▼▼▼

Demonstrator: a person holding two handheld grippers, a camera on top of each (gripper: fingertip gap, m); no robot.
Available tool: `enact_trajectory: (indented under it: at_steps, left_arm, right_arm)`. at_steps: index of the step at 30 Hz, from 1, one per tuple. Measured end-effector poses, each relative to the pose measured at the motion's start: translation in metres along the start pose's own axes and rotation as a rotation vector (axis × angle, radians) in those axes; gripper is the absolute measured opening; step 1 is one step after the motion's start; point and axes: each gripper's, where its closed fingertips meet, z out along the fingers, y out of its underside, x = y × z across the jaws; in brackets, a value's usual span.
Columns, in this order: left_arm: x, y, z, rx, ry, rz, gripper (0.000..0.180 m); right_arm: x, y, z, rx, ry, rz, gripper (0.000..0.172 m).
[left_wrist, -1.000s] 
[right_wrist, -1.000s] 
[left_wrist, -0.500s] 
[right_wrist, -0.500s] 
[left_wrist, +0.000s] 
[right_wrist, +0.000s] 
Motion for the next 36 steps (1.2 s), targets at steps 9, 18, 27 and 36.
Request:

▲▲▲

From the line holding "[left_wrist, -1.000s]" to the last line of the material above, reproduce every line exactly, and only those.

Answer section —
[left_wrist, -1.000s] 
[right_wrist, -1.000s] 
[left_wrist, -0.500s] 
[right_wrist, -0.500s] 
[left_wrist, +0.000s] 
[right_wrist, +0.000s] 
Motion for the next 36 steps (1.2 s), targets at steps 9, 18, 27 and 36.
Request:

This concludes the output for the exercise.